Protagonismo de la Agencia Tributaria
De hecho, la gran novedad de las últimas semanas tiene que ver con las joyas. Se ha sabido que la Agencia Tributaria abrió una inspección fiscal a Zapatero, sus dos hijas –que también están investigadas– y su mujer a mediados de junio. Trascendió a finales de junio, cuando se lo comunicó al juez Calama. Analiza, por ejemplo, el IRPF de los cuatro entre 2021 y 2024. En aquel momento, Hacienda reconoció que la simultaneidad de las dos investigaciones –la penal y la tributaria– le abocaba a paralizar su inspección para no solaparse y porque la Audiencia Nacional tiene capacidades “más intensas y más eficaces” para investigar. Pero apuntaba que la “paralización” solo sería posible si lo ordenaba el magistrado y avisaba que la mantendría abierta hasta que no recibiera una comunicación oficial. De momento, el juez no se ha pronunciado.
Quien sí ha levantado el dedo ha sido Zapatero, que unos días después protestó –precisamente– por esta duplicidad y se quejó de que Hacienda decidiera “unilateralmente y caprichosamente” impulsar una investigación a pesar de que se había abierto una causa penal: “Ser consciente de que procede suspender el procedimiento y no hacerlo es una manifiesta, palmaria y ostensible arbitrariedad”, denunció. La Abogacía del Estado está personada como acusación particular en la Audiencia Nacional en representación de la Agencia Tributaria después de que el juez se lo ofreciera viendo que podía ser una “potencial perjudicada”.

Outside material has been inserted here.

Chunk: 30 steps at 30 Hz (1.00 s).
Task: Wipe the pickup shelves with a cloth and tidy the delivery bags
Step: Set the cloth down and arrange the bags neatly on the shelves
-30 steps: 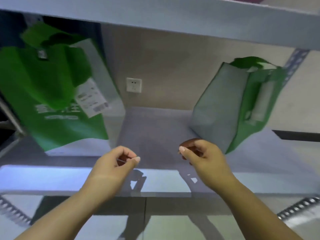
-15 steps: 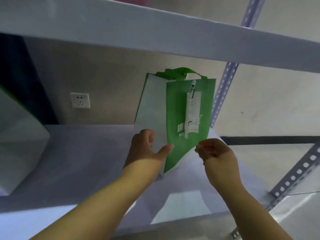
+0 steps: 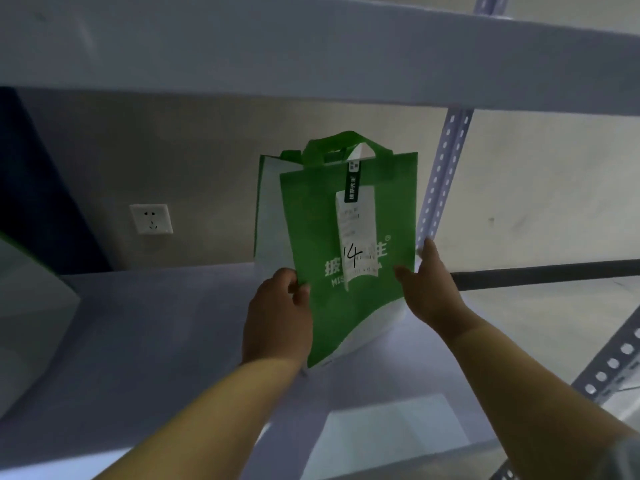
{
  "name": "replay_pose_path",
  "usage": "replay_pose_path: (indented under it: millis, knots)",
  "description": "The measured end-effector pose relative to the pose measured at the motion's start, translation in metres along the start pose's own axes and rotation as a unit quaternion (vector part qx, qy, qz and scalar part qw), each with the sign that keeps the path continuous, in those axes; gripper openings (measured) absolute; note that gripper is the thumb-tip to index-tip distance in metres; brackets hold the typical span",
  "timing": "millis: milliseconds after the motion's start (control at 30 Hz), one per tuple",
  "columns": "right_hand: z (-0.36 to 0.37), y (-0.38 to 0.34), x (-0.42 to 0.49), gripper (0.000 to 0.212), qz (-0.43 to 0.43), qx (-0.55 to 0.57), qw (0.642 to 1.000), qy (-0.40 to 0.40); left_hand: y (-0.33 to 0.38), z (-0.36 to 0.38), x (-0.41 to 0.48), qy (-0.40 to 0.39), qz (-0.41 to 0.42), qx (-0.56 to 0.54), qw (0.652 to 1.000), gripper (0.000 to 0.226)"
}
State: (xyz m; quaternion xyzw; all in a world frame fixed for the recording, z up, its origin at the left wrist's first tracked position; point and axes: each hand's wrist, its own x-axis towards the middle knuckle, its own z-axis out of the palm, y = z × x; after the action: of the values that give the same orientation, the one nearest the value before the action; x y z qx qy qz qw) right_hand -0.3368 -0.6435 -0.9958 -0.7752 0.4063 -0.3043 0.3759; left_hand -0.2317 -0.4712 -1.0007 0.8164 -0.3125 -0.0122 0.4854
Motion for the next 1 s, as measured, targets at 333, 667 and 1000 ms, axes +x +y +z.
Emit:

¿Cuáles serán los próximos pasos?
Una de las fichas que debe mover José Luis Calama próximamente –quizás a la vuelta de las vacaciones– son las declaraciones de las dos hijas de Zapatero y de su secretaria. Las tres están investigadas, pero aún no han sido citadas para dar explicaciones. El magistrado cree que la empresa de Alba Rodríguez y Laura Rodríguez tenía un “papel instrumental” en la “canalización, ocultación o facilitación de operaciones relevantes” de la presunta trama y considera que Gertrudis Alcázar era una “pieza operativa esencial”.
Otra cuestión que tiene sobre la mesa es el incidente de nulidad que presentó Zapatero para intentar anular la causa. Hasta ahora, su estrategia ha sido eminentemente procesal: es decir, intentar descarrilar la investigación por cuestiones de forma. No en vano su defensa acusó a la Fiscalía Anticorrupción de instigar “maniobras dirigidas a conducir el proceso” hacia los órganos judiciales de “más conveniencia” y cuestionó que la principal prueba que incrimina al expresidente español es “ilícita” porque emergió a raíz de una “injerencia no autorizada”.